TASK REQUIREMENTS
The required result is a copy of each line below in which "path" appears.

══ DATA EXCERPT ══

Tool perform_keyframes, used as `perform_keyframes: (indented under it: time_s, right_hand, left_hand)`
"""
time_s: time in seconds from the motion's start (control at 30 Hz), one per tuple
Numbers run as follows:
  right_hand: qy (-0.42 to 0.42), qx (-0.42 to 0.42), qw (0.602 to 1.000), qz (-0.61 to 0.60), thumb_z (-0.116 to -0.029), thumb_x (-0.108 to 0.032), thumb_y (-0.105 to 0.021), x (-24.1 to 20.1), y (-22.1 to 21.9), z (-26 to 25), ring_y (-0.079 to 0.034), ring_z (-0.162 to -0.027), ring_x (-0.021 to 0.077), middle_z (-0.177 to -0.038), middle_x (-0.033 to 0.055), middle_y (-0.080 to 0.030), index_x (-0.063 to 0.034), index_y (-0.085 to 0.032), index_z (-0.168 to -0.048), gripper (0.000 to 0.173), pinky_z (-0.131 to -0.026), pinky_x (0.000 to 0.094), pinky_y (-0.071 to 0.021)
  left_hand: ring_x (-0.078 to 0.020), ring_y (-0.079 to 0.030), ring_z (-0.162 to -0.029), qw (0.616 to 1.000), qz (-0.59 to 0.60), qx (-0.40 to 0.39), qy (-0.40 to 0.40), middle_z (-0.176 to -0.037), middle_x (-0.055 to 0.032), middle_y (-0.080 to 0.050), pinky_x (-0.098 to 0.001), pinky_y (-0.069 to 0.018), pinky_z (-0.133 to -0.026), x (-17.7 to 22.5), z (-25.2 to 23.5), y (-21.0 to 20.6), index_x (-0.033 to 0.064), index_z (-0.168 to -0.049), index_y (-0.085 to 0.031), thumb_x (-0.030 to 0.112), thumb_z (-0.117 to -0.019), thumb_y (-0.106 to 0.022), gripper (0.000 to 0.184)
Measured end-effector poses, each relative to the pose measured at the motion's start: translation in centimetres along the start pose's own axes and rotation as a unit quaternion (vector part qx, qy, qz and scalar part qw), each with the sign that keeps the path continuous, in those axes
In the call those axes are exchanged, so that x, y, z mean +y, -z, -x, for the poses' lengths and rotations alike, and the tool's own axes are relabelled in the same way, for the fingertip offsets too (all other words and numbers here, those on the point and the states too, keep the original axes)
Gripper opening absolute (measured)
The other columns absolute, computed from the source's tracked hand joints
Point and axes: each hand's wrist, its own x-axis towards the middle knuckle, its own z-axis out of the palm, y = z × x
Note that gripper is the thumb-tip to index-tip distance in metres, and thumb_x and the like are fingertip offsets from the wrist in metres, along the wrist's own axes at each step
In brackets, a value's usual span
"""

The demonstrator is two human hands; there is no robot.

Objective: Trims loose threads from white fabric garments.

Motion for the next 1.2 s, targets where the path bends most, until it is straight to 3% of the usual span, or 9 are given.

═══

ANSWER TO THIS PROBLEM
Measured end-effector poses, each relative to the pose measured at the motion's start: translation in centimetres along the start pose's own axes and rotation as a unit quaternion (vector part qx, qy, qz and scalar part qw), each with the sign that keeps the path continuous, in those axes
Motion for the next 1.2 s, targets where the path bends most, until it is straight to 3% of the usual span, or 9 are given.

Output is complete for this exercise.